*WHAT TO WORK ON*: Starting with the first line of the data that follows, transcribe every line verbatim until the line containing "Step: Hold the" has been transcribed.

(SOURCE INFORMATION Opens)

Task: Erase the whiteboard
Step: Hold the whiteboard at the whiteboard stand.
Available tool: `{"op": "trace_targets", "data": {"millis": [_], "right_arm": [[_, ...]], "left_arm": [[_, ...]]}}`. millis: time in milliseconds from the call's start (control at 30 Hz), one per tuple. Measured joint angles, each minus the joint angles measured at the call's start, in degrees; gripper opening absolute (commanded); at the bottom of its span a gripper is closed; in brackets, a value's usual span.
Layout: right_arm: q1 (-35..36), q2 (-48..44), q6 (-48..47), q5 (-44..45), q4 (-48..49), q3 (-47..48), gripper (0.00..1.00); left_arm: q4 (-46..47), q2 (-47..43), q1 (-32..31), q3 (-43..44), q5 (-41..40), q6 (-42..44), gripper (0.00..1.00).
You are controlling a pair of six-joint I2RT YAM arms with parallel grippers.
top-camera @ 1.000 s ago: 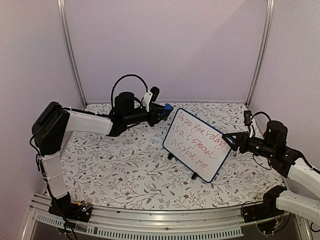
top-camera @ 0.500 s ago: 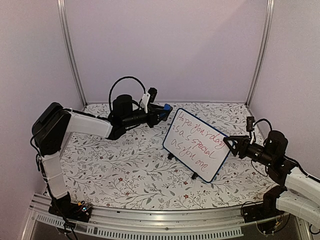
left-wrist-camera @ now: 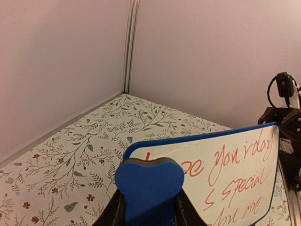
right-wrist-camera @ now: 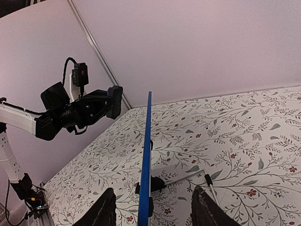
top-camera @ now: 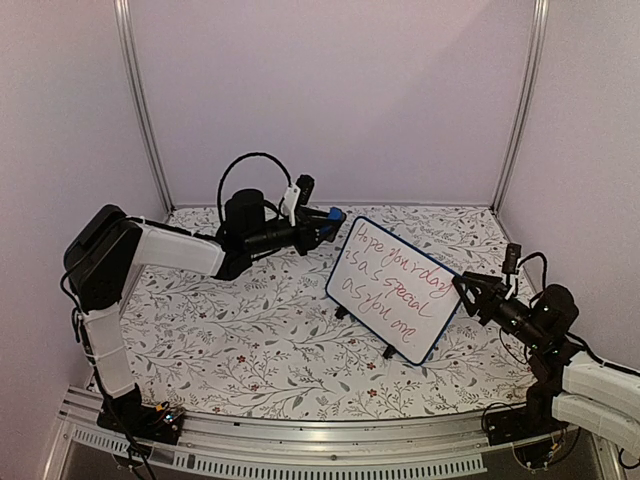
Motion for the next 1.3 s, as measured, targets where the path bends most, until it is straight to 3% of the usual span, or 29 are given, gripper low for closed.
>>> {"op": "trace_targets", "data": {"millis": [333, 700, 833, 1200, 1300], "right_arm": [[0.0, 4.6, 1.6, 0.6, 7.5, -0.3, 0.48], [0.0, 5.9, 2.9, 0.4, 9.9, -0.2, 0.37], [0.0, 8.6, 3.4, -0.1, 11.1, -0.2, 0.29], [0.0, 11.3, 4.3, -1.6, 14.5, -0.2, 0.28], [0.0, 11.8, 4.5, -2.0, 15.4, -0.2, 0.21]], "left_arm": [[-0.1, 0.0, 0.0, 0.0, 0.2, 0.0, 0.05], [-0.2, 0.8, 0.0, 0.0, 0.2, 0.1, 0.05], [-0.2, 1.0, 0.0, 0.0, 0.2, 0.1, 0.05], [-0.2, 1.1, -0.1, 0.0, 0.2, 0.1, 0.05], [-0.2, 1.3, -0.1, 0.0, 0.2, 0.1, 0.05]]}}
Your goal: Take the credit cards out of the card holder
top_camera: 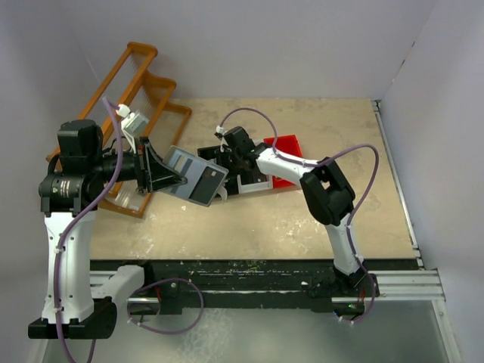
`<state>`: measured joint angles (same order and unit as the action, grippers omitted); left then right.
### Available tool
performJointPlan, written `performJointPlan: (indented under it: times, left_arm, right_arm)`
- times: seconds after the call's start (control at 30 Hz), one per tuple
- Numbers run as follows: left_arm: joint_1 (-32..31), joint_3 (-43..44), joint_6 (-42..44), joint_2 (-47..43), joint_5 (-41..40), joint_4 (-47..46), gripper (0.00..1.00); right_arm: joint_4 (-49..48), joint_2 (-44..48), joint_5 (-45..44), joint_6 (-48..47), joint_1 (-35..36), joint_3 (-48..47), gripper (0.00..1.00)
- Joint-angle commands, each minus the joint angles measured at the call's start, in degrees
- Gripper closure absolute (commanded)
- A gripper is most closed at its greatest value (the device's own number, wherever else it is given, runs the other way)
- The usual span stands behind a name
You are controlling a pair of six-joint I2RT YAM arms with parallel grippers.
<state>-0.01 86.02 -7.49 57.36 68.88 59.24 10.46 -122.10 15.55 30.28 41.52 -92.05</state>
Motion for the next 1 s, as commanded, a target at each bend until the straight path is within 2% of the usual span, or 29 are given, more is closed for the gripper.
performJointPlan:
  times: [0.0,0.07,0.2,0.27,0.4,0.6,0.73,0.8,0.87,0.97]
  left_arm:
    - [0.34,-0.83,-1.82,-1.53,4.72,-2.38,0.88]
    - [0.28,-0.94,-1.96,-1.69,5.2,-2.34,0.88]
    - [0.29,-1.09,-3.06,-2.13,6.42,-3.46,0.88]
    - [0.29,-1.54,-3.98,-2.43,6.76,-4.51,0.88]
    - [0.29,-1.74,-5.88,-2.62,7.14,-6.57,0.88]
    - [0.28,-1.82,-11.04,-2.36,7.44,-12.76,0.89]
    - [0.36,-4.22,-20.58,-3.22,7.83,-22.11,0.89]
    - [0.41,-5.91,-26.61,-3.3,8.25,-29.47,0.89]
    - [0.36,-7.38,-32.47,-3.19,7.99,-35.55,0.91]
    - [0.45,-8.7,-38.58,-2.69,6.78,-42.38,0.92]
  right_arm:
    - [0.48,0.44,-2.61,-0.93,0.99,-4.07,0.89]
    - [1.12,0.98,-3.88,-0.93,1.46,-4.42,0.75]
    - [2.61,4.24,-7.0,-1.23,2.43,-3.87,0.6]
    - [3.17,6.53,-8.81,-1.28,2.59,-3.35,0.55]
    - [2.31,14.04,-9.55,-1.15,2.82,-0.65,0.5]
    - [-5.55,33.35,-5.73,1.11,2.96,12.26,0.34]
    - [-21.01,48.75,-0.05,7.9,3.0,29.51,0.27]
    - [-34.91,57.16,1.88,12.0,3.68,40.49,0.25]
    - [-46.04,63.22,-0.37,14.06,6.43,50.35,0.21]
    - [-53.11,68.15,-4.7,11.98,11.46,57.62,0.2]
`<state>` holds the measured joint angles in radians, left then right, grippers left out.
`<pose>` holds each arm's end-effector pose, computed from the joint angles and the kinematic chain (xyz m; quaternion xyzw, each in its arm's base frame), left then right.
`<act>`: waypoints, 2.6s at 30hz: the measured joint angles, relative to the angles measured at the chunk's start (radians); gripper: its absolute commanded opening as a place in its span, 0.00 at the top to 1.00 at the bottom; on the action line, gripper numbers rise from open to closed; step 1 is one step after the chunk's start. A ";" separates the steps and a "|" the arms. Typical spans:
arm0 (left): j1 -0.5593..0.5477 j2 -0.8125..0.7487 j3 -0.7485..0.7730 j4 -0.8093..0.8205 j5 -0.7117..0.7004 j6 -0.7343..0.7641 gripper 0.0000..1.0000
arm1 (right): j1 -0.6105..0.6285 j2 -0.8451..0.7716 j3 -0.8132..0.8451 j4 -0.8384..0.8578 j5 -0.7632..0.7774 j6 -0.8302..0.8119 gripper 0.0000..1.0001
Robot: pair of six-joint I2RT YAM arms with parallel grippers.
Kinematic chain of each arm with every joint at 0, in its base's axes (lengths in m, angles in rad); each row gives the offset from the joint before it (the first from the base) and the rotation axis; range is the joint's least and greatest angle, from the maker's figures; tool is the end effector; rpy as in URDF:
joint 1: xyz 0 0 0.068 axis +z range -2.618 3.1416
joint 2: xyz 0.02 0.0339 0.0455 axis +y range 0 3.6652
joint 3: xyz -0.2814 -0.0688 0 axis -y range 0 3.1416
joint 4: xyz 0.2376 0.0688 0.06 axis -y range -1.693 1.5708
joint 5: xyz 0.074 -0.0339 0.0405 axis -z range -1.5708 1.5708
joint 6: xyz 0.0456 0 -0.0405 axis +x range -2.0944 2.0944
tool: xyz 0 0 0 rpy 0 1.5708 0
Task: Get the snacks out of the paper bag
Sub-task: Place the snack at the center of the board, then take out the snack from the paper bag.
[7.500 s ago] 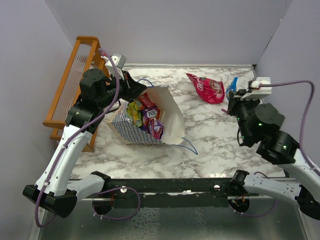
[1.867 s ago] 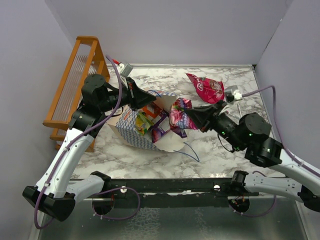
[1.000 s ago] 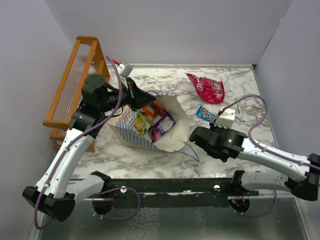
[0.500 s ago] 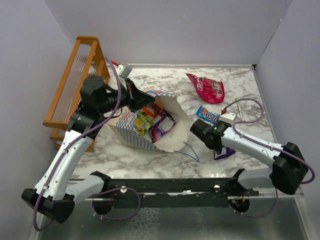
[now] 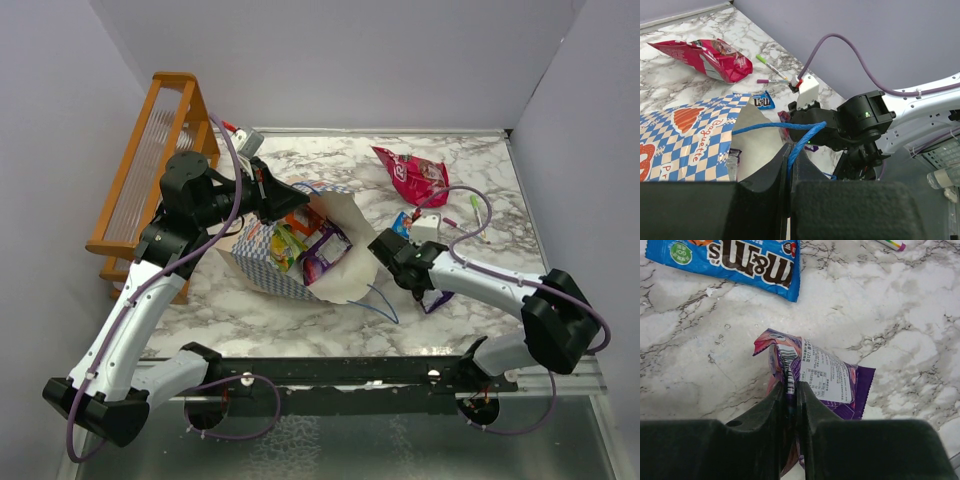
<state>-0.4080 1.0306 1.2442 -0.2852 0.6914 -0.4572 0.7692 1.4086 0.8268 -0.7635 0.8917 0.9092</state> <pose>0.1754 -0.1075 0.4560 0.2139 0.6941 -0.4939 0.4780 0.1892 0.1338 0.2107 0.1111 0.8909 -0.2107 0.3867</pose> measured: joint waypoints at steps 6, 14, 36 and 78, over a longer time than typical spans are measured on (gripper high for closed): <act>0.000 0.000 0.000 -0.002 0.000 0.000 1.00 | -0.005 0.005 0.024 0.037 -0.056 -0.044 0.45; 0.000 0.000 0.000 -0.009 0.000 0.004 1.00 | -0.005 -0.219 0.089 0.020 -0.204 -0.152 0.26; 0.000 -0.010 -0.002 -0.011 0.000 0.006 1.00 | 0.120 -0.424 0.001 0.420 -0.993 -0.525 0.32; 0.000 -0.017 -0.010 -0.031 0.000 0.008 1.00 | 0.202 0.298 0.116 0.876 -0.352 -0.782 0.32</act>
<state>-0.4084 1.0134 1.2339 -0.3164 0.6914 -0.4496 0.9710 1.7061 0.9424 0.1123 0.5400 0.1276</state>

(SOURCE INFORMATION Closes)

*SOLUTION TO THE EXERCISE*:
Task: Erase the whiteboard
Step: Hold the whiteboard at the whiteboard stand.

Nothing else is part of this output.